Required action
Return the material exactly, first line through the line containing "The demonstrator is", and nothing more. Pictures stay out.

Listed records
....

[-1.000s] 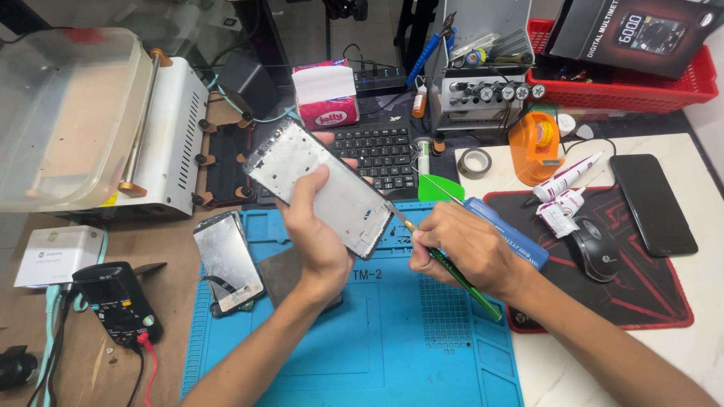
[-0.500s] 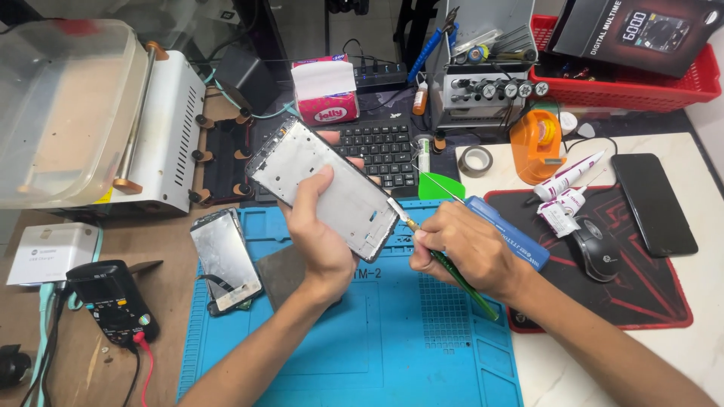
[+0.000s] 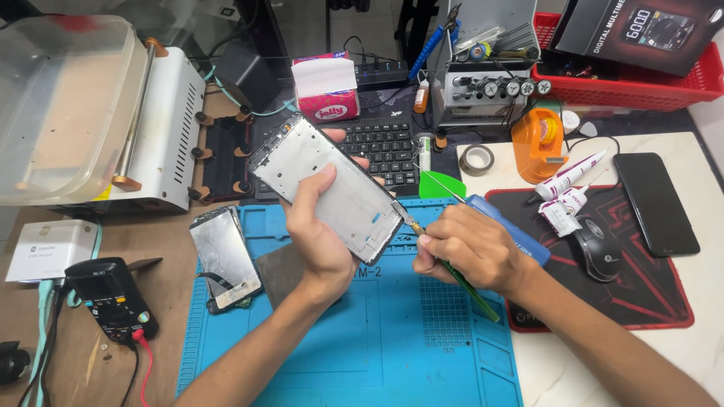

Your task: Disassembling a mobile phone using a screwdriver and a prying tool on a repair mat.

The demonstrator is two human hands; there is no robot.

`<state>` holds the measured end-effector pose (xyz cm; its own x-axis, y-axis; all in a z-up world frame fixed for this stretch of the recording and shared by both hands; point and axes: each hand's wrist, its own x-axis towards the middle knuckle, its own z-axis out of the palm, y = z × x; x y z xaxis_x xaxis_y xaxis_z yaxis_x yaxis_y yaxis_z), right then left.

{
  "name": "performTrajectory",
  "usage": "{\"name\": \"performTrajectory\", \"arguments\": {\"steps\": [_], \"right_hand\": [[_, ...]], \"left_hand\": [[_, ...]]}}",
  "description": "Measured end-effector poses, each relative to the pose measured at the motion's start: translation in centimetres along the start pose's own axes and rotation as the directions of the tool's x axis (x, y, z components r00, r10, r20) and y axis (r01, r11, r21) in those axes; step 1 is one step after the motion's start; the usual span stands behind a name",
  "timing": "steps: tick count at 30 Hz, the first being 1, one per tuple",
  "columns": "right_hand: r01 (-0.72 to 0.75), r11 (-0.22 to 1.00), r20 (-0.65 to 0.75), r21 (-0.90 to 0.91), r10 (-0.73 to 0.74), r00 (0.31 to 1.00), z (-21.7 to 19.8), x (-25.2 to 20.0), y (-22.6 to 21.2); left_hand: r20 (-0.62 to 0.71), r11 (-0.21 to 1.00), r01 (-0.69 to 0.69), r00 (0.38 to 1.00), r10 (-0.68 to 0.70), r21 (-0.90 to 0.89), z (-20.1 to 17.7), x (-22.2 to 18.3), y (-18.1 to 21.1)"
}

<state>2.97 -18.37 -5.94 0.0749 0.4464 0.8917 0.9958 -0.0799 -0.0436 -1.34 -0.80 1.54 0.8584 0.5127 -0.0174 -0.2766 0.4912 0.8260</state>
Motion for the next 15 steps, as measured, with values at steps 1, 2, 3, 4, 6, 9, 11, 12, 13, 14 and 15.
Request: {"name": "performTrajectory", "arguments": {"steps": [1, 2, 3, 4, 6, 9, 11, 12, 13, 14, 15], "right_hand": [[-0.001, 1.000, -0.001, -0.001, 0.001, 1.000, 0.0, -0.1, 0.0], [-0.004, 1.000, 0.005, 0.007, 0.003, 1.000, -0.1, -0.1, 0.0], [-0.004, 1.000, 0.010, 0.016, 0.004, 1.000, -0.2, -0.2, 0.1], [-0.003, 1.000, 0.010, 0.016, 0.003, 1.000, -0.2, 0.0, 0.1], [-0.028, 0.999, 0.016, 0.025, 0.028, 0.999, -0.2, 0.3, 0.0], [-0.140, 0.989, 0.034, 0.052, 0.138, 0.990, -0.1, 1.9, -1.0], [-0.159, 0.985, 0.034, 0.072, 0.157, 0.987, -0.2, 1.6, -1.0], [-0.177, 0.980, 0.033, 0.093, 0.175, 0.984, -0.2, 1.5, -1.1], [-0.175, 0.980, 0.032, 0.093, 0.173, 0.984, -0.2, 1.4, -1.1], [-0.180, 0.980, 0.039, 0.088, 0.177, 0.983, -0.2, 1.3, -1.1], [-0.184, 0.979, 0.047, 0.085, 0.180, 0.982, -0.1, 1.2, -1.2]], "left_hand": [[0.001, 1.000, 0.001, 1.000, -0.001, 0.001, 0.1, -0.1, 0.1], [-0.007, 1.000, 0.009, 1.000, -0.009, 0.014, 0.2, -0.1, 0.2], [-0.016, 1.000, 0.014, 1.000, -0.014, 0.025, 0.3, -0.2, 0.3], [-0.015, 1.000, 0.013, 1.000, -0.013, 0.025, 0.2, 0.0, 0.1], [-0.042, 0.999, 0.019, 0.999, -0.017, 0.041, -0.1, 0.2, -0.4], [-0.048, 0.998, 0.022, 0.999, -0.020, 0.060, -0.3, 0.3, -0.6], [-0.042, 0.997, 0.019, 0.999, -0.016, 0.076, -0.3, 0.5, -0.1], [-0.036, 0.996, 0.015, 0.999, -0.012, 0.092, -0.4, 0.5, 0.2], [-0.036, 0.996, 0.013, 0.999, -0.009, 0.092, -0.3, 0.5, 0.3], [-0.044, 0.995, 0.002, 0.999, 0.002, 0.095, -0.3, 0.4, 0.4], [-0.053, 0.995, -0.009, 0.999, 0.015, 0.098, -0.2, 0.4, 0.5]]}}
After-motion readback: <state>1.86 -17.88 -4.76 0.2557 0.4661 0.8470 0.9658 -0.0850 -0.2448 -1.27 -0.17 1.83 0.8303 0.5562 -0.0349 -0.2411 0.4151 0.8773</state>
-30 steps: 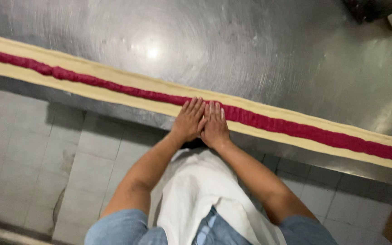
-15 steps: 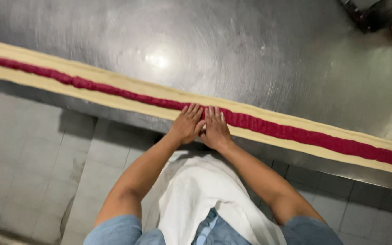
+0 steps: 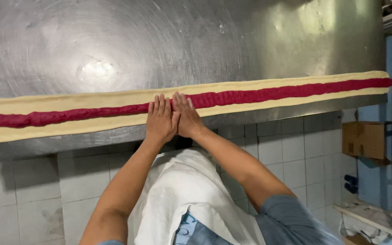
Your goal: The recorder prepares bread dough by cutting and rolling red-colored dough into long strips and placing them onto a larger sheet of dough.
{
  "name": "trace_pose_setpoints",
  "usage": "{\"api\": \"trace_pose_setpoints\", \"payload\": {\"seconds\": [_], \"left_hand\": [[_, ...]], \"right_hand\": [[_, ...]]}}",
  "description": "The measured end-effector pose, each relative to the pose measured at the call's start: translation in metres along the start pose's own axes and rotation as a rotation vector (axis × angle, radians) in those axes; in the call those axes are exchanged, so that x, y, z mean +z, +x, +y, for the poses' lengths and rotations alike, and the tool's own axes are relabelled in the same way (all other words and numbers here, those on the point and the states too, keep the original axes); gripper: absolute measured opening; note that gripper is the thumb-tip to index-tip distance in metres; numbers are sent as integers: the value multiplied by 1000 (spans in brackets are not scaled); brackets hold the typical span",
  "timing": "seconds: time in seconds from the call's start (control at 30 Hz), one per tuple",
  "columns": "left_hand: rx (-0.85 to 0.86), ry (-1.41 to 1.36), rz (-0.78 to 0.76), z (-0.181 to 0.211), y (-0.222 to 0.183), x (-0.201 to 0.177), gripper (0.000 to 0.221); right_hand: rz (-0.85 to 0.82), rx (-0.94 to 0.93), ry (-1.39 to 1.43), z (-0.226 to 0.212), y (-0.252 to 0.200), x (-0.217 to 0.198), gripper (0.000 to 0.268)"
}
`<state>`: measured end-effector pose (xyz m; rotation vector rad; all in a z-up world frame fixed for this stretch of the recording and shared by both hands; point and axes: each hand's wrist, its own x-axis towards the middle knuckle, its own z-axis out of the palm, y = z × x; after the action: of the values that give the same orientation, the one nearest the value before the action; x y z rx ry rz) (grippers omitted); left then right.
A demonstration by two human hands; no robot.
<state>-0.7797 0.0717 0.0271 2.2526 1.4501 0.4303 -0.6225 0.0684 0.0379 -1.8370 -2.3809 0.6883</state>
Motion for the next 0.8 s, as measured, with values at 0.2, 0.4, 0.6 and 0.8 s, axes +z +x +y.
{"api": "trace_pose_setpoints", "payload": {"seconds": [0.2,0.4,0.6,0.8], "left_hand": [[80,10,-57,-21,-20,-3,70],[73,40,38,-35,-16,-14,70],[29,-9,-32,-52,-28,1,72],[-87,87,-89,-56,-31,-28,73]], "right_hand": [[-86,52,-66,-18,2,-3,83],[-53,-19,-108,-34,19,16,79],[-151,24,-91,-47,24,14,89],[-29,-92,-70,-70,35,20,89]]}}
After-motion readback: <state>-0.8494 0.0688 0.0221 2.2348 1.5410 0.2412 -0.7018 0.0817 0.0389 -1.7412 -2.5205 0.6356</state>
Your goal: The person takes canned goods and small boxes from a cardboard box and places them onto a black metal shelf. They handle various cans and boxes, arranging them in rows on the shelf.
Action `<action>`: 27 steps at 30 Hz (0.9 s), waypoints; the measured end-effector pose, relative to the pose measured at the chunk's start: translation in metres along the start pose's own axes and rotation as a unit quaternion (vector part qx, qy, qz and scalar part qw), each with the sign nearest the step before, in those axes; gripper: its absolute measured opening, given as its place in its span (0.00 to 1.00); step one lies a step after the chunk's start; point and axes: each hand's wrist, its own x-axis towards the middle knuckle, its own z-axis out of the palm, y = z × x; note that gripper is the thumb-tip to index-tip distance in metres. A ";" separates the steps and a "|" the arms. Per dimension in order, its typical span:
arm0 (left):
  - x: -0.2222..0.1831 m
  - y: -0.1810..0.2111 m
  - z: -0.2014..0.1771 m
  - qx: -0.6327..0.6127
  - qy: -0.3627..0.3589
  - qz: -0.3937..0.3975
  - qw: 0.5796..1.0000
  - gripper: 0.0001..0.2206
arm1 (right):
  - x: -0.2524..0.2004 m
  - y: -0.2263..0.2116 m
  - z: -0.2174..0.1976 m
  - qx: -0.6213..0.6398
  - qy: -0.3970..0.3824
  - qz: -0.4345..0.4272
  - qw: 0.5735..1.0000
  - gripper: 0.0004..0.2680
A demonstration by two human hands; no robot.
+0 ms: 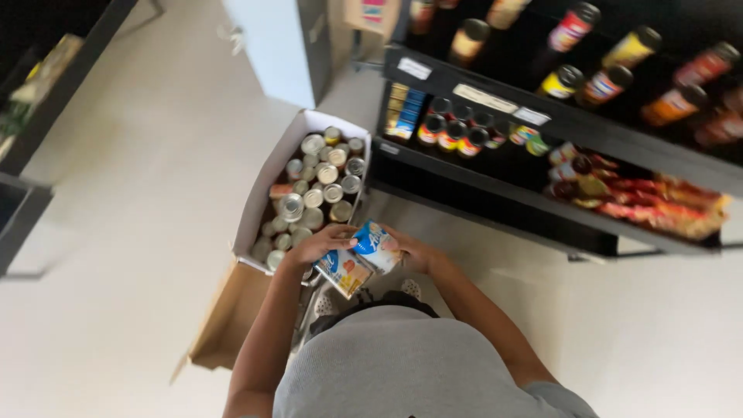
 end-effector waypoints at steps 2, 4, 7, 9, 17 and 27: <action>0.013 0.027 0.013 -0.020 -0.022 -0.024 0.999 0.31 | -0.014 0.034 -0.024 0.075 0.012 -0.033 0.997 0.29; 0.022 0.054 0.031 -0.045 -0.040 -0.051 0.997 0.31 | -0.038 0.045 -0.020 0.145 0.021 -0.062 0.987 0.27; 0.034 0.088 0.056 -0.085 -0.049 -0.132 0.986 0.30 | -0.080 0.026 0.015 0.298 -0.057 -0.120 0.945 0.27; 0.043 0.087 0.070 -0.118 -0.078 -0.163 0.976 0.30 | -0.104 0.022 0.029 0.339 -0.010 -0.150 0.929 0.28; 0.083 0.083 0.125 -0.051 -0.170 -0.205 0.962 0.35 | -0.146 0.021 0.023 0.190 0.250 -0.109 0.943 0.28; 0.106 0.056 0.135 -0.110 -0.189 -0.158 0.963 0.37 | -0.231 -0.211 0.186 -0.531 0.168 -0.430 0.711 0.15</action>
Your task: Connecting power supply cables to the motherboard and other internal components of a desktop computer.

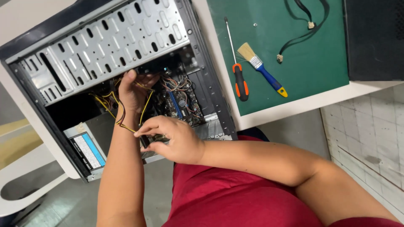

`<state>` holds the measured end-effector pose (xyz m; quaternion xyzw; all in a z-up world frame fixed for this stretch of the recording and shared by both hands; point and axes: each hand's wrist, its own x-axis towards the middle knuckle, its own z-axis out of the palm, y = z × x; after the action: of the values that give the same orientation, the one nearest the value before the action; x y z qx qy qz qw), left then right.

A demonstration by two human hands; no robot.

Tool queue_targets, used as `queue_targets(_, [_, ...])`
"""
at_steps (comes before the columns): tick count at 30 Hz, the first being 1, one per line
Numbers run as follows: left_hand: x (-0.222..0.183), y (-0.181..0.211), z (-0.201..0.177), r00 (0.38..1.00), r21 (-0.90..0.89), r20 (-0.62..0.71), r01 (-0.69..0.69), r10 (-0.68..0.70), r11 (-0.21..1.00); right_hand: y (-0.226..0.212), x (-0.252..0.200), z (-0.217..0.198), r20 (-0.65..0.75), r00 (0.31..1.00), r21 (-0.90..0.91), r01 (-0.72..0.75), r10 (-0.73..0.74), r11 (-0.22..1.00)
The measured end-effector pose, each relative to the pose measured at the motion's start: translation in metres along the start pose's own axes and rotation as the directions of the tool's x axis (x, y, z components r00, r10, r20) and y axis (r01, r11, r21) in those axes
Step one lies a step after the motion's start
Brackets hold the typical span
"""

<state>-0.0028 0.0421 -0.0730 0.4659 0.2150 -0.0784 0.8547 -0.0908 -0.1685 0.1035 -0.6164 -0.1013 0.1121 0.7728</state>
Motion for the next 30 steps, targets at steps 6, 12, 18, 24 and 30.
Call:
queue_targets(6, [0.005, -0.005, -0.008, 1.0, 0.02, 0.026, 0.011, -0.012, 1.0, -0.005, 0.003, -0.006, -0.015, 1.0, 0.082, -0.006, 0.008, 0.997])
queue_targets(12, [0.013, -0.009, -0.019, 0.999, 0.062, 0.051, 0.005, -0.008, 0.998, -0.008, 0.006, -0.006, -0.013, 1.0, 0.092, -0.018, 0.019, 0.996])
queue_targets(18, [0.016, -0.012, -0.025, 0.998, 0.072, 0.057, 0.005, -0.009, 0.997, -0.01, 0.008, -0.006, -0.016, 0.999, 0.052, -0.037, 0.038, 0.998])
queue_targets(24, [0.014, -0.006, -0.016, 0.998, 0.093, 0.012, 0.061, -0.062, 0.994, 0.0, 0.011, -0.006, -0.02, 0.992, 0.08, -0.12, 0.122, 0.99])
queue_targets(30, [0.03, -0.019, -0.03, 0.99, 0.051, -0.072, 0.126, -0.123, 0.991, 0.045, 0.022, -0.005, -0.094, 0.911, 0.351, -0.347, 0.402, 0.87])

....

Result of this task
[-1.000s] 
[-0.500s] 
[+0.000s] 

Your task: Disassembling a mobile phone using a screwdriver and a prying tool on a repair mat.

The demonstrator is two human hands; there is no robot.

The response is complete as it stands.